I get about 3 kilos of compost in a month. As explained above I like to grow edibles. I have flowering plants like sontakka (a type of lily) and portulaca. “Sontakkas” flower mainly in summer. The aroma of the flowers is “heavenly”, especially in the rainy season.

EJ- Are you experimenting with something new this year? What has been your biggest learning experience in being a green citizen? What is your message for the fellow citizens of Powai?

SB- I have already done enough experiments with the home gardening and it has become a routine for me to grow tomatoes in winter and ladies finger, bitter gourd in summer. During flowering or fruit-bearing stage of the plants, even if one flower wilts away without bearing fruit, I feel sad and that time I experience the pain of our farmers when their crop goes bad due to natural calamities.

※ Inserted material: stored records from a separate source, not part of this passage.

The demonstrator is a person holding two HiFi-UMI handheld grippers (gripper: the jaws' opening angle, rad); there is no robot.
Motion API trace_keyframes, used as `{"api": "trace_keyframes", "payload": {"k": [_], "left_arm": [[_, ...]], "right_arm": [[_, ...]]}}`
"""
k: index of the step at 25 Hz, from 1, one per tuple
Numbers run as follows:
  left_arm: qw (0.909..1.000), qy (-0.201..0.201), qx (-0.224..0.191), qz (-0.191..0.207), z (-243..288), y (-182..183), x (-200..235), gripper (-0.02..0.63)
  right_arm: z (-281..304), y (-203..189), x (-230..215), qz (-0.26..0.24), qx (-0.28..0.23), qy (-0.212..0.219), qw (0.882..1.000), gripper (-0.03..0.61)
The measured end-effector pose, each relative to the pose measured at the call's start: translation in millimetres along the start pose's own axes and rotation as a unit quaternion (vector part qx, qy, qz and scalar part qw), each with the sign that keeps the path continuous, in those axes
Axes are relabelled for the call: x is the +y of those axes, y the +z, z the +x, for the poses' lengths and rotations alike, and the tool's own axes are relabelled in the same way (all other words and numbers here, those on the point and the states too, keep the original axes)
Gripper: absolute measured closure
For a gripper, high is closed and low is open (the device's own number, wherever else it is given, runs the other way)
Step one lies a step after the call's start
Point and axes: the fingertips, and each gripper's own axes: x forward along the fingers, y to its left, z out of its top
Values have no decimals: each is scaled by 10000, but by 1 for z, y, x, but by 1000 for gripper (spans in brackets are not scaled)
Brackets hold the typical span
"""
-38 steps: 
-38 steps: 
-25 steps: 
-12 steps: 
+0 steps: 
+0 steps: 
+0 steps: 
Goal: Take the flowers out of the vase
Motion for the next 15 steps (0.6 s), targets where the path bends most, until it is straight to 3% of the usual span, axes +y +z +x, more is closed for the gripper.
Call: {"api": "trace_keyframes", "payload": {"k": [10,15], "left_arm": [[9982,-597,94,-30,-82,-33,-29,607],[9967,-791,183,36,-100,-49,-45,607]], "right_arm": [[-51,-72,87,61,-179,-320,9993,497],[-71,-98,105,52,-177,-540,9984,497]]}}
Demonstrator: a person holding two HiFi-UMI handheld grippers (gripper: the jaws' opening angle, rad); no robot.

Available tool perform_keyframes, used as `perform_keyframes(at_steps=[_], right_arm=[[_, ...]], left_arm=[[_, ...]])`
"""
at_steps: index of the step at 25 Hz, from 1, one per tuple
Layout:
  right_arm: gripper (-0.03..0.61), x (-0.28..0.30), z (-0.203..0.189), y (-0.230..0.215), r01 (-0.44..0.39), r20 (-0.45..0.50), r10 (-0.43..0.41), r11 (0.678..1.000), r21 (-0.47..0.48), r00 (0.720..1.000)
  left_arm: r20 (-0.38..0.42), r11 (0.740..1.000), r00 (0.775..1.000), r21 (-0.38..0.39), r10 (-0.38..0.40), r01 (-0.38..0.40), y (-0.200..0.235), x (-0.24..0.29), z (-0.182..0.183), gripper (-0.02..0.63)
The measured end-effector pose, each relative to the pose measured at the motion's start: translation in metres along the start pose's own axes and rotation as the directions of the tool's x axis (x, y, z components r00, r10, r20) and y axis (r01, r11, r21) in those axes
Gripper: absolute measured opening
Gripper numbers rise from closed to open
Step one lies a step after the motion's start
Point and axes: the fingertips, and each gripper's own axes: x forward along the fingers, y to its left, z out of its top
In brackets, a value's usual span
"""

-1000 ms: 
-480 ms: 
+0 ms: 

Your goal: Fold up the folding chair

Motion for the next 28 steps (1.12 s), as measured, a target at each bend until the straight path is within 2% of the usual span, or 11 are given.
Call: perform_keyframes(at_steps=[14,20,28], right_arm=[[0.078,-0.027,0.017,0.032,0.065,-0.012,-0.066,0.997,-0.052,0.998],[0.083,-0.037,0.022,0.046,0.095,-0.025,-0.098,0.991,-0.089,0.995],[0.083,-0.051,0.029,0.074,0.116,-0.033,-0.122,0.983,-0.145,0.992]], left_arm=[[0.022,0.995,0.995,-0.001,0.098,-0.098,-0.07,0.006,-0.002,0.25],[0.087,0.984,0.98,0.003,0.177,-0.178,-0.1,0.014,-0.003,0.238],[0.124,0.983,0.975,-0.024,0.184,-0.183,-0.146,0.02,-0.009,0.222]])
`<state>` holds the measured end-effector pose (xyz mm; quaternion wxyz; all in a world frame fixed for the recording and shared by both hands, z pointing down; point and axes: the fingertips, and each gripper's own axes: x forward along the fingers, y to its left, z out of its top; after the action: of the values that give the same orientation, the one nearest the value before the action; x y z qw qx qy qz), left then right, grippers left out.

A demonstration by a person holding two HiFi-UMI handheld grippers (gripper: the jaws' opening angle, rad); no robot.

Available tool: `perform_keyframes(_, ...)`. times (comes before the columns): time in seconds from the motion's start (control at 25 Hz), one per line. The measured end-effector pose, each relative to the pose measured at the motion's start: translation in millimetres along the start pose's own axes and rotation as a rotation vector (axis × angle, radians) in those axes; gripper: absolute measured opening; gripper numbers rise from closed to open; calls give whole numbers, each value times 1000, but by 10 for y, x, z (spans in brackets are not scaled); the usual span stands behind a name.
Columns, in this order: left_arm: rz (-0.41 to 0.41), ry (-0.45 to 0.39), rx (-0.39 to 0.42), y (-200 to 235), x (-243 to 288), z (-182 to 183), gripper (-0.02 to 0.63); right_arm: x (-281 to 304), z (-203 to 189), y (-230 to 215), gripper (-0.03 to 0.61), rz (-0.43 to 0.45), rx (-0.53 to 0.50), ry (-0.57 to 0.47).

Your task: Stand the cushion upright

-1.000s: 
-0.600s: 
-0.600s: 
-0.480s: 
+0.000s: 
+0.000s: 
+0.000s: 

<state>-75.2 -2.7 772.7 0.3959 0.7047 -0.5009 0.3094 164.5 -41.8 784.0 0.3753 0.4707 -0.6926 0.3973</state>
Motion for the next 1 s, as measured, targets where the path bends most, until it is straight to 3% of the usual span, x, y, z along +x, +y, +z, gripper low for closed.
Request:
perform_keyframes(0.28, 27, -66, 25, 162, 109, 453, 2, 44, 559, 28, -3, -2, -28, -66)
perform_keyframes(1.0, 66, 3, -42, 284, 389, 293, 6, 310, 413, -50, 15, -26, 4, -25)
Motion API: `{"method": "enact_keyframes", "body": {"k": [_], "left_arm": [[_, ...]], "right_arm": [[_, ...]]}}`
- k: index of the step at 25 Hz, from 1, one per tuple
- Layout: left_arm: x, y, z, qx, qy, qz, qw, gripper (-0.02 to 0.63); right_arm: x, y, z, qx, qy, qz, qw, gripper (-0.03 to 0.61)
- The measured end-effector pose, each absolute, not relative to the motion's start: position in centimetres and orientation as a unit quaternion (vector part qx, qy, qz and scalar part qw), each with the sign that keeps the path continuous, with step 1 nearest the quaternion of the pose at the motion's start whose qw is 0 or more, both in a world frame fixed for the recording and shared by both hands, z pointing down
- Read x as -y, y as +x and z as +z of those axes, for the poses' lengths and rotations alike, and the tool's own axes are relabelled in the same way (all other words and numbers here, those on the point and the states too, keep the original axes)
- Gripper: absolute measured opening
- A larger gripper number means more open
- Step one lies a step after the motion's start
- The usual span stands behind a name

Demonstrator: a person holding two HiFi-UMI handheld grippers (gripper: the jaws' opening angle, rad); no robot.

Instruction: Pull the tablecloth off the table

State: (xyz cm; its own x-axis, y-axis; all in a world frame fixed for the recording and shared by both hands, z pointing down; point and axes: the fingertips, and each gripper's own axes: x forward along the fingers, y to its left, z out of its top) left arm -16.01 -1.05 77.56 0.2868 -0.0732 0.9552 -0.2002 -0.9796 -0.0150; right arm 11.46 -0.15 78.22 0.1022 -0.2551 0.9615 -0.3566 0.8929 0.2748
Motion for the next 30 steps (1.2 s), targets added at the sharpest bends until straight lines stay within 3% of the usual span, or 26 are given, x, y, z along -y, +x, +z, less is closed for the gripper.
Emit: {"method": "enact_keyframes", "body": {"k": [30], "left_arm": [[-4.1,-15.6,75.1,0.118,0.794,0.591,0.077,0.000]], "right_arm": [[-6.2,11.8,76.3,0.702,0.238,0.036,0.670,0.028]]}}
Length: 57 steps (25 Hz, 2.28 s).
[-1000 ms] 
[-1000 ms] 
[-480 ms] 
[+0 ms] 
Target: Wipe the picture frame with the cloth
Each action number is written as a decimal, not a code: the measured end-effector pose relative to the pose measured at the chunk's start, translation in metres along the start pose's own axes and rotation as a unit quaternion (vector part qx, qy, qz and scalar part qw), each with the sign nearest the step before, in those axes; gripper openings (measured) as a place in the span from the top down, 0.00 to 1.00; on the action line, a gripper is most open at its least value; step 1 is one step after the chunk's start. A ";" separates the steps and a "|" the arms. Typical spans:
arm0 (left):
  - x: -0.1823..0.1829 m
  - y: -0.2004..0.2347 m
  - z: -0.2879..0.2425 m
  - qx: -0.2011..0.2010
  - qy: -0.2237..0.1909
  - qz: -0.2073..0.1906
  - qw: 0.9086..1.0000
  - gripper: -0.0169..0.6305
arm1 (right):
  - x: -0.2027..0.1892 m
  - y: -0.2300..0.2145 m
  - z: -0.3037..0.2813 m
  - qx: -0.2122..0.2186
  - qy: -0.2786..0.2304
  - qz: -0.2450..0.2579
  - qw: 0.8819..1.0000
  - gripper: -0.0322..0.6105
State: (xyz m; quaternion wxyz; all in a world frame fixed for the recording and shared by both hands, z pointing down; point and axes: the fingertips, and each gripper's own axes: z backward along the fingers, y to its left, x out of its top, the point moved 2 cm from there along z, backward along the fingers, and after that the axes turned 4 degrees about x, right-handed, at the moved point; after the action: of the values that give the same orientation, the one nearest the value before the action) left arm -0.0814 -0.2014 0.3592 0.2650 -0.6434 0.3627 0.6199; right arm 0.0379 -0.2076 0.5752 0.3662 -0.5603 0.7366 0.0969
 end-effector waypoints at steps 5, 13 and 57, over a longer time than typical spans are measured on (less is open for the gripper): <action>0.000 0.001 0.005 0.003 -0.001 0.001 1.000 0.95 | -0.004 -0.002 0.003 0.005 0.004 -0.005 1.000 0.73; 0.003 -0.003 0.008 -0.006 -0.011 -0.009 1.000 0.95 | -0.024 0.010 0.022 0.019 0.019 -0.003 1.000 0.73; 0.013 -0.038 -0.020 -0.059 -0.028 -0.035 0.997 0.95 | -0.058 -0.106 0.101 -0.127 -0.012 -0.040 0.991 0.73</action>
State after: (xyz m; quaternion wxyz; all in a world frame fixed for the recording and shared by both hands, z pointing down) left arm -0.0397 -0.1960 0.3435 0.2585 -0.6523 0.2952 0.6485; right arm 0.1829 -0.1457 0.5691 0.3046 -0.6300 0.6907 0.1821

So, every one of us should grow something on their own and experience the pleasure of success and feel the pain of failure. Ultimately this will make us feel the effort of a farmer that goes into producing the food items that we buy in the market within a short duration of time. My earnest request to the fellow citizens is “Don’t waste food on the plate” that has come to this stage after going through a long process.

EJ- What do you think about Project ACT Powai?

SB- It is a great initiative taken by a handful of Powai people. I regularly follow the activities of the group.  I just hope other suburbs take lessons from our initiative and start the “movement” in their localities. Hats off to these “youngsters” who spend their “Chutti ka din” in cleaning Powai lake every weekend. Hoping more Powaites contribute to this genuine cause directly or indirectly.